How did this happen?
For the last few weeks, I’ve been a teary mess. And it's over something on the news. Why do I let it get to me? Because sometimes it's not just the news, but it's a mirror - showing us what the world is really like. This time the mirror is showing me Donald Trump.
Why would this … schoolyard bully reduce me to this? We've all had a bully in our lives, some more than others. My personal bully was my cousin, and he made my life a living hell. In a way it strengthened me, but I wouldn’t wish that baptism of fire on anyone. It warped me – that kind of heat melted my metal and shaped me into a new thing. When I hear Donald mocking, appealing to our baser nature, suddenly, I’m 14 again and the tormentor is back, roaming the hallways with no monitors in sight. Worse than that – my classmates are screaming encouragement in his ear.
When my cousin turned 19 he apologized, for what it’s worth. He grew to know better. Do I think this the Trump Trend is capable of that? I do not.
The real upsetting thing to me isn’t that someone like Donald Trump exists. There will always be that sort of cruel bully in the world. It’s the fact that he’s so popular. That so god-damned many of my countrymen want this guy to lead our country. Who celebrate this man who mocks disabled people, who encourages hate. Who want to marginalize all the 'thems' in this world.

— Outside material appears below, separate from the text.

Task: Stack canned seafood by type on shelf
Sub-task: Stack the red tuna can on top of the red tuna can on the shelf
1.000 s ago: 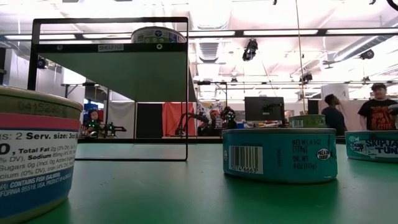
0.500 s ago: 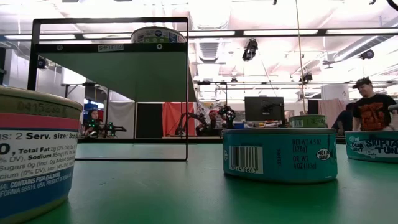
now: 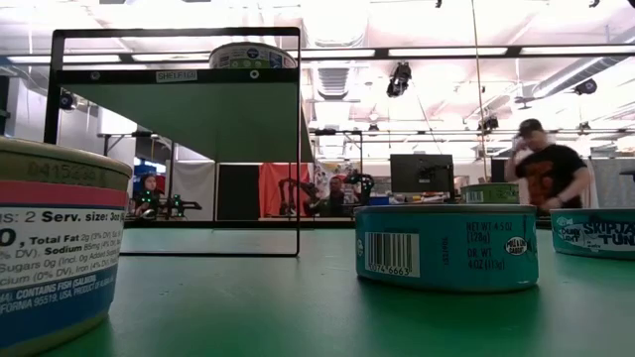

I am humbled. And broken – that my fellow Americans embrace this ignorance and hate. I thought we were so much better than this.
They break my heart. And if they knew, they’d mock me for that. Fuck that. Mock away. I know that hate, ridicule, fear – they will always lose – given enough time.
But so many suffer while we keep learning the same fucking lessons.
Be better than this, America.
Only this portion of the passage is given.